→ **Task objective**:
A verbatim reproduction of the lines below, from the line containing "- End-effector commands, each" through the line containing "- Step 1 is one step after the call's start", both ends included, is the whole required output.
*** Source data ***
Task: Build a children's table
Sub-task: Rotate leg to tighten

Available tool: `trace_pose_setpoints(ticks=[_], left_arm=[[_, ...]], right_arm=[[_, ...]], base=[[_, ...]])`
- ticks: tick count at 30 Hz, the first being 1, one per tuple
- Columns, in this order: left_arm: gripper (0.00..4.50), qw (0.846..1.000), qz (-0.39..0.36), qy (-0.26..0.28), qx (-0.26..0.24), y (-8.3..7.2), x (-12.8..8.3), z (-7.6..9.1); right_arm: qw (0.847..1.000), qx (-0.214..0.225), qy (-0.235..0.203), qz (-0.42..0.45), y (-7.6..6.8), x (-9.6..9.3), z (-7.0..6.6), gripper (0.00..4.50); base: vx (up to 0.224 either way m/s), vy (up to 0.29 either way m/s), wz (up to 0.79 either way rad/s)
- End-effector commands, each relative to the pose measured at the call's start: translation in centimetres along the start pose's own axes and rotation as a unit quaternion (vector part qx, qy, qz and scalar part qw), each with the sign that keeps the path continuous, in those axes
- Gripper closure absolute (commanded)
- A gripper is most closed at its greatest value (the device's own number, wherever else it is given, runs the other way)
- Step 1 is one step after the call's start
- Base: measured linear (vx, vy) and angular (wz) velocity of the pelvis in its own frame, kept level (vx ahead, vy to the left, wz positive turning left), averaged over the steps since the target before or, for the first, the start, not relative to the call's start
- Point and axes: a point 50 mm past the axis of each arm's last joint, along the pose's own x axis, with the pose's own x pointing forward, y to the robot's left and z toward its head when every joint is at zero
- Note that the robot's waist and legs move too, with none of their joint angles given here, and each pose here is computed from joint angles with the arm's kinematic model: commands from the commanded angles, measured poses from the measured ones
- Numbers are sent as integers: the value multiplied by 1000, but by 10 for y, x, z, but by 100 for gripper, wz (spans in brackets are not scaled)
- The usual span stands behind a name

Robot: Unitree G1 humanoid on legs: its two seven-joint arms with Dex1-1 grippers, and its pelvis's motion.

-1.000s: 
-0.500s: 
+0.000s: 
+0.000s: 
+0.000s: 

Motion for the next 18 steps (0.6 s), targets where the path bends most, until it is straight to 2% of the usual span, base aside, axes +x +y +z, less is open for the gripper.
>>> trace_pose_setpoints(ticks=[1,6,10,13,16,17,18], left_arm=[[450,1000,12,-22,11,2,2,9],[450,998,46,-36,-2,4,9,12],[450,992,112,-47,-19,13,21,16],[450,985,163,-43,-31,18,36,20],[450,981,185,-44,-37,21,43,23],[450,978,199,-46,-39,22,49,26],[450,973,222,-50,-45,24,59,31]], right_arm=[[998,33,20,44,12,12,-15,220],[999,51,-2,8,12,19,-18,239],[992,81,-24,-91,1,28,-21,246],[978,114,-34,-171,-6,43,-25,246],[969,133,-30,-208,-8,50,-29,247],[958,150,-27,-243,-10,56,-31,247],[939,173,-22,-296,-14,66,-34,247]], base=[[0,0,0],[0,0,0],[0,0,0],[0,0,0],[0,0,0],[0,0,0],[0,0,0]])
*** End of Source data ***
→ **Written response**:
- End-effector commands, each relative to the pose measured at the call's start: translation in centimetres along the start pose's own axes and rotation as a unit quaternion (vector part qx, qy, qz and scalar part qw), each with the sign that keeps the path continuous, in those axes
- Gripper closure absolute (commanded)
- A gripper is most closed at its greatest value (the device's own number, wherever else it is given, runs the other way)
- Step 1 is one step after the call's start

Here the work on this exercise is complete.